Orang-orang dwibahasa dipekerjakan sebagai juru bahasa
Kurang keterampilan
Orang yang dwibahasa mungkin fasih dalam dua bahasa tetapi tidak terampil dalam mengalihkan makna di antara kedua bahasa tersebut. Mereka mungkin kurang percaya diri untuk meminta klarifikasi atau kurang berpengalaman dalam mencatat, padahal ini adalah keterampilan yang sangat penting ketika ada informasi yang kompleks. Mereka mungkin kurang memiliki kosakata untuk situasi formal atau rumit.
Risk of miscommunication
Meminta orang dwibahasa yang tidak terlatih untuk menjadi juru bahasa dalam situasi hukum, medis, atau situasi sensitif lainnya dapat mengakibatkan kesalahan yang serius. Hal ini dapat menyebabkan kesalahan diagnosis, kesalahpahaman tentang hak-hak hukum, masalah dengan pemberian persetujuan, atau pelanggaran kerahasiaan.
Belum teruji
Kemampuan bahasa dan penjurubahasaan mereka belum dinilai secara independen.
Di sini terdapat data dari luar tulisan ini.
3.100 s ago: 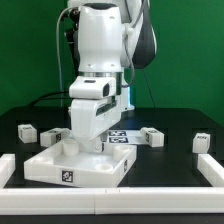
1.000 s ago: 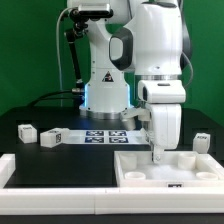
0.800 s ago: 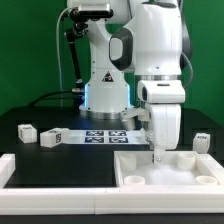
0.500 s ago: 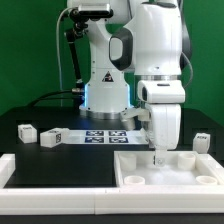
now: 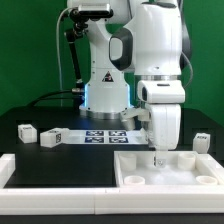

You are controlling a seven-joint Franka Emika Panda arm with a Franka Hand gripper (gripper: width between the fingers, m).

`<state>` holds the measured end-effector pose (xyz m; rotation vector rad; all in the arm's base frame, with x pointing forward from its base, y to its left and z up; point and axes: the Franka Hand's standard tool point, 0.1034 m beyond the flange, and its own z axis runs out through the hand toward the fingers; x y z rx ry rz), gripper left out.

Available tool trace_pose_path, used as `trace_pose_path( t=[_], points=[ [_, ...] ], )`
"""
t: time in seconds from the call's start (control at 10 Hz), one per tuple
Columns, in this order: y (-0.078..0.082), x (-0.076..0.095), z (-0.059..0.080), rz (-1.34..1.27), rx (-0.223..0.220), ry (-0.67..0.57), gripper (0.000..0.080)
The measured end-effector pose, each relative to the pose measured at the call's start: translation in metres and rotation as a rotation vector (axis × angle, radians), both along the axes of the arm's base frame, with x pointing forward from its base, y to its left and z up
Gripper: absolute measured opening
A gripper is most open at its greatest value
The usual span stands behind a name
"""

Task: Assemble square table

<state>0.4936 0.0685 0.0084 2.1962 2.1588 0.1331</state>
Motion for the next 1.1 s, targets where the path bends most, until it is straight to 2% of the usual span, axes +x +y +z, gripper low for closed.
trace_pose_path(
  t=[0.2, 0.4, 0.5, 0.7, 0.8, 0.9, 1.1],
  points=[
    [0.000, 0.000, 0.002, -0.010, 0.001, -0.002, 0.0648],
    [0.006, -0.011, 0.024, -0.147, 0.017, -0.021, 0.0648],
    [0.010, -0.018, 0.032, -0.190, 0.012, -0.010, 0.0648],
    [0.034, -0.025, 0.046, -0.445, 0.029, 0.001, 0.0648],
    [0.046, -0.026, 0.046, -0.582, 0.037, 0.016, 0.0648],
    [0.052, -0.022, 0.046, -0.589, 0.049, 0.007, 0.0648],
    [0.049, -0.022, 0.044, -0.699, 0.076, 0.005, 0.0648]
  ],
)
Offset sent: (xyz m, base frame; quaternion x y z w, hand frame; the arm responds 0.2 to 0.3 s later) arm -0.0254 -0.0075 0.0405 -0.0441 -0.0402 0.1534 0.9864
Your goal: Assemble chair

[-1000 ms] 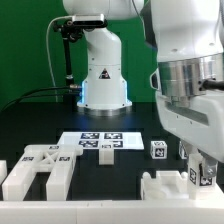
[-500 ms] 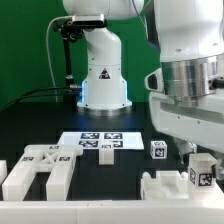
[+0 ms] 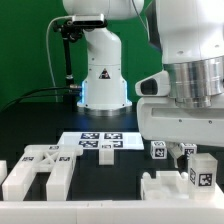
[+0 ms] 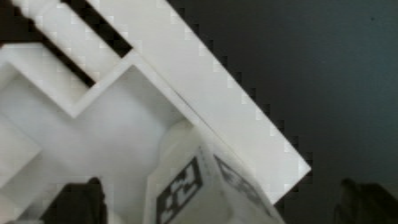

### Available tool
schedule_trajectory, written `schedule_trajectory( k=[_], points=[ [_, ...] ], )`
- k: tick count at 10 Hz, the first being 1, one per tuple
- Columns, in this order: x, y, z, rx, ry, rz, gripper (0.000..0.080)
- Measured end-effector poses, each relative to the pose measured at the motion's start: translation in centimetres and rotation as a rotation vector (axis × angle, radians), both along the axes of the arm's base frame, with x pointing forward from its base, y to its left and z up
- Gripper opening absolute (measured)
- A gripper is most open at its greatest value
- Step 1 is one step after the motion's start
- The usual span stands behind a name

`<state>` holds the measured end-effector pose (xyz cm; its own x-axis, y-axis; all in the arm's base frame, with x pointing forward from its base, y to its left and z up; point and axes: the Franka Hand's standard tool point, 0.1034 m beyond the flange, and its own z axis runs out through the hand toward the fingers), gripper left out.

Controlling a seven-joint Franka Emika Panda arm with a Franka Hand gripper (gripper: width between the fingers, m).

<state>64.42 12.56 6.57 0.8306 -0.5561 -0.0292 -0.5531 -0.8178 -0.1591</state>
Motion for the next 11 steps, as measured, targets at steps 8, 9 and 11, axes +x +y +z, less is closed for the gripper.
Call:
schedule_trajectory(
  k=[8,9,11],
  points=[
    [0.55,-0.42,0.15,-0.096,-0.055,0.243,0.0291],
    [0.55,-0.45,0.12,-0.088,-0.046,0.165,0.0291],
    [0.69,-0.79,0.14,-0.073,-0.025,-0.044,0.0291]
  ],
)
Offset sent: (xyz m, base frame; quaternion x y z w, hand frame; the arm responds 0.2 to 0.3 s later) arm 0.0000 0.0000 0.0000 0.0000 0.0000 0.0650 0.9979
Anggota keluarga sebagai juru bahasa
Menggunakan anggota keluarga sebagai juru bahasa dapat menimbulkan masalah tambahan:
- Mereka dapat membuat kesalahan yang berbahaya karena kurangnya terminologi atau dengan menambah atau mengurangi informasi karena alasan emosional, budaya, atau pribadi
- Mereka mungkin akan menceritakan kejadian menurut versi mereka sendiri
- Orang-orang yang terlibat mungkin tidak membagikan semua informasi yang relevan karena alasan privasi
- Hal ini dapat menyebabkan stres dan trauma bagi anggota keluarga
Siapa pun yang berusia di bawah 18 tahun tidak boleh diminta untuk menjadi juru bahasa. Dengan menggunakan juru bahasa profesional, keluarga dapat fokus memberikan dukungan emosional dan mengajukan pertanyaan.
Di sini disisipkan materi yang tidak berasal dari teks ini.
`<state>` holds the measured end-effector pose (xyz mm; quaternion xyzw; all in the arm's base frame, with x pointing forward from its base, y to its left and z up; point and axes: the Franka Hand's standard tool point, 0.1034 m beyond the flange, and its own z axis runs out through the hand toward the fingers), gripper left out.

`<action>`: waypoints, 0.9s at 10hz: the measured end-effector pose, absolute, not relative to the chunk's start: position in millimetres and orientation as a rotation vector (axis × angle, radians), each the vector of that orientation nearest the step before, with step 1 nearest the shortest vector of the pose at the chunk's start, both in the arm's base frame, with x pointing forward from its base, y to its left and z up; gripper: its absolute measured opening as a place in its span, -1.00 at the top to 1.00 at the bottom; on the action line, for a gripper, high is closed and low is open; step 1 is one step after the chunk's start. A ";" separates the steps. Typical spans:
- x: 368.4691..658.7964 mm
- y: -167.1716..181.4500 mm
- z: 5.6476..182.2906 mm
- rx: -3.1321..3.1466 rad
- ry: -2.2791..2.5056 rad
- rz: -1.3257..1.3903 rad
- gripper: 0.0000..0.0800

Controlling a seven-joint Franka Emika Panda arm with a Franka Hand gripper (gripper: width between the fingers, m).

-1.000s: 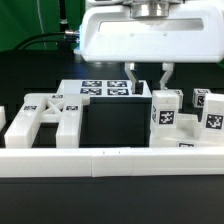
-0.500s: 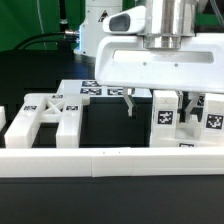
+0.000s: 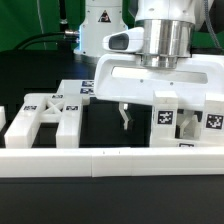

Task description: Assemble chair

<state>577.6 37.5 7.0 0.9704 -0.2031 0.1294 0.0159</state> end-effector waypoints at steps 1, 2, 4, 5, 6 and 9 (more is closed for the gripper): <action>578.0 35.9 7.5 3.018 -0.625 0.403 -0.31; 577.8 35.3 7.0 3.017 -0.625 0.402 -0.31; 577.7 35.0 7.0 3.017 -0.624 0.402 0.51; 578.1 35.0 8.4 3.019 -0.613 0.404 0.51; 578.9 35.3 11.4 3.023 -0.600 0.406 0.87; 580.8 33.4 33.8 3.055 -0.504 0.379 0.92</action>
Offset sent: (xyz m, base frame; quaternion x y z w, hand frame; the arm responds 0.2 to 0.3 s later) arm -0.0014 -0.0024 -0.0003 -0.0005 0.0003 -0.0053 1.0000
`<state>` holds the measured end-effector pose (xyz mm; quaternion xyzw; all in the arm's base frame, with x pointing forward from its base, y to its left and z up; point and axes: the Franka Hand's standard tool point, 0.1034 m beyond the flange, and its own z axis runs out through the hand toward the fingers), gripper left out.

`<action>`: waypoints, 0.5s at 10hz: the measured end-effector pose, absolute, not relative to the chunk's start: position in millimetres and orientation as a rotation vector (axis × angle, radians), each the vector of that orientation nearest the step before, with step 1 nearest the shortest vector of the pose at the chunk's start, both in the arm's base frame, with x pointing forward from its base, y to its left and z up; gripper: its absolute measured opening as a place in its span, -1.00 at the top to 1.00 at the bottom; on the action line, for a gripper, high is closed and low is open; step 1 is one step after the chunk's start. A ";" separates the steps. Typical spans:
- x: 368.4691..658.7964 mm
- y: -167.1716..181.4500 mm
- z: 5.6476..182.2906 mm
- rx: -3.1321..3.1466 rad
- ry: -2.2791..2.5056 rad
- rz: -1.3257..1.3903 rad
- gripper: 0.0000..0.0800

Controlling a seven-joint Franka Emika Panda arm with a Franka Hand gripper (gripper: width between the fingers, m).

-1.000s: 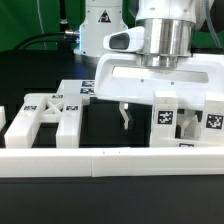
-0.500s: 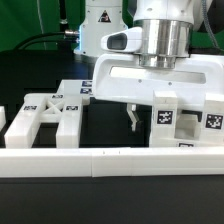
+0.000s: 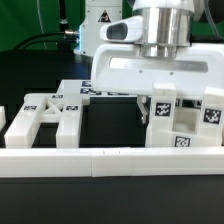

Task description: Assemble chair

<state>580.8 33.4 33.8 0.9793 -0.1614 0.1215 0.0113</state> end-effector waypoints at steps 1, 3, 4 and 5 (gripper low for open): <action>581.1 30.3 46.3 3.072 -0.463 0.345 0.92; 585.0 13.3 75.1 3.110 -0.324 0.286 0.92; 589.4 6.3 81.7 3.130 -0.306 0.236 0.92; 591.3 6.5 79.7 3.122 -0.324 0.259 0.92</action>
Offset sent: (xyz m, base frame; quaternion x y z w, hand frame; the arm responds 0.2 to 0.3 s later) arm 0.0251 -0.0267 0.0440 0.0452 -0.1165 -0.1204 0.9848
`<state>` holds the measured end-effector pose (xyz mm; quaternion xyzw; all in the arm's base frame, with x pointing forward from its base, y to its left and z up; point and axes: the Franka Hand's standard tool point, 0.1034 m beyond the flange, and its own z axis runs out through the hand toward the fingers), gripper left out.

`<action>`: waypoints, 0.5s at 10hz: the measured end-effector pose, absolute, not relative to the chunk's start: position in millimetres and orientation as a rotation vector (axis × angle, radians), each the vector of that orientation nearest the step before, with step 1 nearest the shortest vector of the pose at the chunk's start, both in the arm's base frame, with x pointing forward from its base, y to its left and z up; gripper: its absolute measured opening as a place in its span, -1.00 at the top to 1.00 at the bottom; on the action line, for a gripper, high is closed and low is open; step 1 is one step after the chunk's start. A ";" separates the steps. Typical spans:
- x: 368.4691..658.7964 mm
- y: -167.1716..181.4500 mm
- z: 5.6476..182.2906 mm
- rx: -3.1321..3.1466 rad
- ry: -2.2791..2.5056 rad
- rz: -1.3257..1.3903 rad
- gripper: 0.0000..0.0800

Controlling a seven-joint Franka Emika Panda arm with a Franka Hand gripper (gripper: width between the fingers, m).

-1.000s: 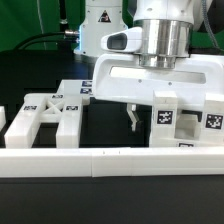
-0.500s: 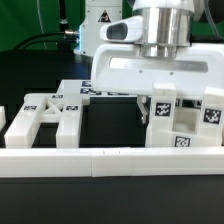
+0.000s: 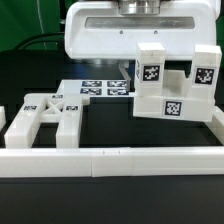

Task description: Assemble chair

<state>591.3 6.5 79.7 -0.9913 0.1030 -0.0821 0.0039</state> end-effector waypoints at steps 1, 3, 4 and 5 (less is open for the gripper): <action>584.6 9.4 75.3 -3.103 0.320 -0.180 0.92; 576.6 10.5 74.9 -3.077 0.313 0.093 0.92; 576.1 10.2 73.7 -3.060 0.307 0.197 0.92; 575.0 8.8 72.1 -3.042 0.099 0.334 0.92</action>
Offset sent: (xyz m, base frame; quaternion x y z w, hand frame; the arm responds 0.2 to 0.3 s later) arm 0.0000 0.0000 0.0000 0.0000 -0.1938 0.0000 0.9810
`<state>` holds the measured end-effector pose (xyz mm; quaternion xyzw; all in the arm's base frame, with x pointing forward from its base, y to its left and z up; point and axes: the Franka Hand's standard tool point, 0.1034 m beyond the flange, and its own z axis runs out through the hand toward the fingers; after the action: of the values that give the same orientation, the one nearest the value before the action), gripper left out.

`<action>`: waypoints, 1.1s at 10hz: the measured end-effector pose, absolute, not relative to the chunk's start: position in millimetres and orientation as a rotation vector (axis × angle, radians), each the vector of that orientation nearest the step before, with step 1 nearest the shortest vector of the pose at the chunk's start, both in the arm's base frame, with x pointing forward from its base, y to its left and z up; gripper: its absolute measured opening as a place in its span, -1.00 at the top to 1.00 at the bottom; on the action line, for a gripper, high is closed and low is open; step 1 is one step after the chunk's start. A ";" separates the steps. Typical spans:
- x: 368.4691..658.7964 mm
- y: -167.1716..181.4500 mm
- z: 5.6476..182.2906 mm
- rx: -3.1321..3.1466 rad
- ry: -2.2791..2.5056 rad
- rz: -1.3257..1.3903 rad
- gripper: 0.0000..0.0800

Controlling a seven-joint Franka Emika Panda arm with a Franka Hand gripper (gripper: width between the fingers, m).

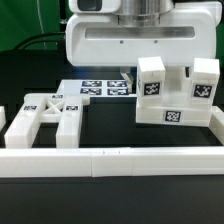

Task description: Assemble chair

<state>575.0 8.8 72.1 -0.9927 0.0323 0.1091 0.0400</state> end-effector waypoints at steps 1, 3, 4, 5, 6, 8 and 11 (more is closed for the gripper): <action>576.7 10.4 70.7 -3.011 0.054 0.432 0.92; 573.0 7.7 68.5 -2.972 0.056 0.639 0.92; 569.3 5.3 67.4 -2.953 0.055 0.746 0.92; 566.0 2.4 66.1 -2.931 0.058 0.855 0.92; 563.4 0.5 64.6 -2.906 0.057 0.938 0.92; 558.8 -4.7 62.2 -2.844 0.040 1.124 0.92; 550.9 -8.2 52.3 -2.712 0.046 1.385 0.92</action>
Offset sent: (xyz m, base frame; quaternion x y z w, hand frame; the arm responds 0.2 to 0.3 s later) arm 0.0000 0.0000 0.0000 0.0000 -0.1938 0.0000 0.9810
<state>550.9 -8.2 52.3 -0.8895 0.0150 0.4541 0.0482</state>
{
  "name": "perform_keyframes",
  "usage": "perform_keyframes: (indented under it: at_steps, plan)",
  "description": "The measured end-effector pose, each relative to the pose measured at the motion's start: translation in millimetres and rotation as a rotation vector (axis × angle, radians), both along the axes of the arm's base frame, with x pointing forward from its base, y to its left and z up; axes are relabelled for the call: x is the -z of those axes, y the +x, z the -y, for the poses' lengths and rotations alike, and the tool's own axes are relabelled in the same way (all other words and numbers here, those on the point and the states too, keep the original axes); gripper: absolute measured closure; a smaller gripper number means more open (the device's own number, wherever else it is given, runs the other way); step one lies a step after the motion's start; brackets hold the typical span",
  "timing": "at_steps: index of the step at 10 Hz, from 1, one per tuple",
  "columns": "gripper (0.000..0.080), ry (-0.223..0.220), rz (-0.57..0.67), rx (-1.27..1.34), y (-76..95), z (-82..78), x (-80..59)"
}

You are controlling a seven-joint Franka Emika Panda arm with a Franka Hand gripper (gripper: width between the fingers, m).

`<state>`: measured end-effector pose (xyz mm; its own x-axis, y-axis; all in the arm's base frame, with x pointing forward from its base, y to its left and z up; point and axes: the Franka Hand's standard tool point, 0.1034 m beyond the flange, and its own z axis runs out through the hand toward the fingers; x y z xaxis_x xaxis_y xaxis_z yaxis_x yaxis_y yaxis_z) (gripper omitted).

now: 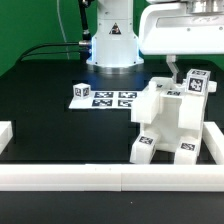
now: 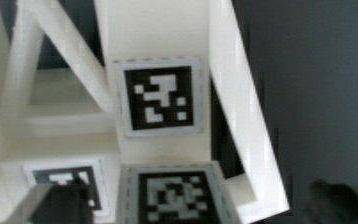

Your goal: Assemble chair

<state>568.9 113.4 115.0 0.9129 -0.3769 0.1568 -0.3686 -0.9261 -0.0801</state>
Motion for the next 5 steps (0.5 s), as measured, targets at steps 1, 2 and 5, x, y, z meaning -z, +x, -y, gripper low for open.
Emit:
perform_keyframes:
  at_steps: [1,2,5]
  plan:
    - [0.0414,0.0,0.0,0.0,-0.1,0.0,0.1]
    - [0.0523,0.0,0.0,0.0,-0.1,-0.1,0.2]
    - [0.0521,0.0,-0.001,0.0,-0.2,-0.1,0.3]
Kapan orang dwibahasa unggul
Ketika komunikasi memiliki risiko rendah dan keakuratan tidak terlalu penting, orang dwibahasa memiliki peran yang berharga. Para pekerja dwibahasa berperan sebagai resepsionis, perawat, petugas administrasi, tenaga pemasaran, pemandu wisata, dan banyak lagi. Kemampuan mereka untuk berbicara dalam dua bahasa meningkatkan komunikasi dengan masyarakat.
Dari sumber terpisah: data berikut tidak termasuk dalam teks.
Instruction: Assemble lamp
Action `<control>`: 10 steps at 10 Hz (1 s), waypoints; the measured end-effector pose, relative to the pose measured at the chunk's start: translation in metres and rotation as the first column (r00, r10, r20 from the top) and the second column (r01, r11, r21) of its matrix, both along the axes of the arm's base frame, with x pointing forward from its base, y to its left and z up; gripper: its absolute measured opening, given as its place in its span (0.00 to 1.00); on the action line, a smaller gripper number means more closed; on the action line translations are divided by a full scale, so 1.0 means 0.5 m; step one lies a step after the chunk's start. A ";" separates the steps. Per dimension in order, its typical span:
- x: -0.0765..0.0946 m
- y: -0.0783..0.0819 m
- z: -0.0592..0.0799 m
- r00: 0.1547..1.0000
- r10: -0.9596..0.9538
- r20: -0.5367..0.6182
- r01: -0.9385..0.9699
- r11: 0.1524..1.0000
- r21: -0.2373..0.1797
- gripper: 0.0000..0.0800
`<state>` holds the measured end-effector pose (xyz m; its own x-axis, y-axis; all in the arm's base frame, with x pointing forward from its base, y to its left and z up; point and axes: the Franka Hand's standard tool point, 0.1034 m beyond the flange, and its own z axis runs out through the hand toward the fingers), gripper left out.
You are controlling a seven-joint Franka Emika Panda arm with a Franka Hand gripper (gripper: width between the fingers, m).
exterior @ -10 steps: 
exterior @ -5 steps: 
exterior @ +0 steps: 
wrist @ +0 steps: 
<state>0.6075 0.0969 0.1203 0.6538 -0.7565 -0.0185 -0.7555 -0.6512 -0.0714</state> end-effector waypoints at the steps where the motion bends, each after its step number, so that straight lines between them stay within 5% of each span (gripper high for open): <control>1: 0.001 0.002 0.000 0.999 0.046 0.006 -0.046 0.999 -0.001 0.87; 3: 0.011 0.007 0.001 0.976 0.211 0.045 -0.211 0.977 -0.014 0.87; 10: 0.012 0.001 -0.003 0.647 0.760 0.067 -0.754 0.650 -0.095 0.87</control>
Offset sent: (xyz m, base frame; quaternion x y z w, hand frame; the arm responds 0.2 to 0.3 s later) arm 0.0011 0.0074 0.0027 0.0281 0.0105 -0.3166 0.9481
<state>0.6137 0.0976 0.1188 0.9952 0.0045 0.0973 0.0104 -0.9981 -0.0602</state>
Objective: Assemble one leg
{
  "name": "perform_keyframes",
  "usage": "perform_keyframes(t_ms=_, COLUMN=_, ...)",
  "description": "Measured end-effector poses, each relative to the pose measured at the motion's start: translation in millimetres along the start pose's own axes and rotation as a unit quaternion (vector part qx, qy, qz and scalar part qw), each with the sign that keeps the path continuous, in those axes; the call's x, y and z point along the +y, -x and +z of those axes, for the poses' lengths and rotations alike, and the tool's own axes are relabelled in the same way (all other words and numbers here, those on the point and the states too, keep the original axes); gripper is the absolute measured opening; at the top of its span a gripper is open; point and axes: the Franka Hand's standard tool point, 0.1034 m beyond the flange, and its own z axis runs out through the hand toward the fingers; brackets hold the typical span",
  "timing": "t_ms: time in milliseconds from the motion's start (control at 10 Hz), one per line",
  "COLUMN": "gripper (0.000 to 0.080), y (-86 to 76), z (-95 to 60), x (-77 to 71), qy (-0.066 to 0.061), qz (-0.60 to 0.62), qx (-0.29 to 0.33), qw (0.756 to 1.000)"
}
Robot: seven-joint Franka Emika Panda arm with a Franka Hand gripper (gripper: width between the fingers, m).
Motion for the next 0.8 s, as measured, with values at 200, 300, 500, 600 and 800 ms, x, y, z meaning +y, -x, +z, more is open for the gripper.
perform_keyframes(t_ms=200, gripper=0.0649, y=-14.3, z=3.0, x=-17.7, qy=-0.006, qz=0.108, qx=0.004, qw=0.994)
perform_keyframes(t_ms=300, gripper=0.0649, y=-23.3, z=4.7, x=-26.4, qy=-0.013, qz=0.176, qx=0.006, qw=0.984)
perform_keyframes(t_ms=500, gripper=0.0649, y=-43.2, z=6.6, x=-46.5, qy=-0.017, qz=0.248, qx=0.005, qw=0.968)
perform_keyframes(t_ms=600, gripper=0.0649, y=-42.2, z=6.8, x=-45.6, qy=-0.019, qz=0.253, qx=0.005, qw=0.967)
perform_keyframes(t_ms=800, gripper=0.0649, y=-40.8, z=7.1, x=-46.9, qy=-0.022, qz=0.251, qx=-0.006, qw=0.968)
Dalam bidang kesehatan, petugas kesehatan dwibahasa yang memiliki latar belakang budaya yang sama dengan pasien berperan penting dalam memberikan perawatan yang sesuai dengan budaya. Namun, selalu libatkan juru bahasa ketika:
- diperlukan persetujuan pasien
- diagnosis, rencana perawatan, dan situasi berisiko tinggi atau emosional lainnya sedang dibahas.
Pertanyaan yang perlu diajukan
Ketika memilih antara juru bahasa dan orang dwibahasa, pertimbangkanlah:
- Apakah akan ada akibat terkait masalah kode etik?
- Apakah kesalahpahaman dapat menimbulkan dampak negatif yang serius?
- Apakah percakapan atau informasi tersebut mengikat secara hukum?
- Apakah saya perlu memberikan atau menerima persetujuan?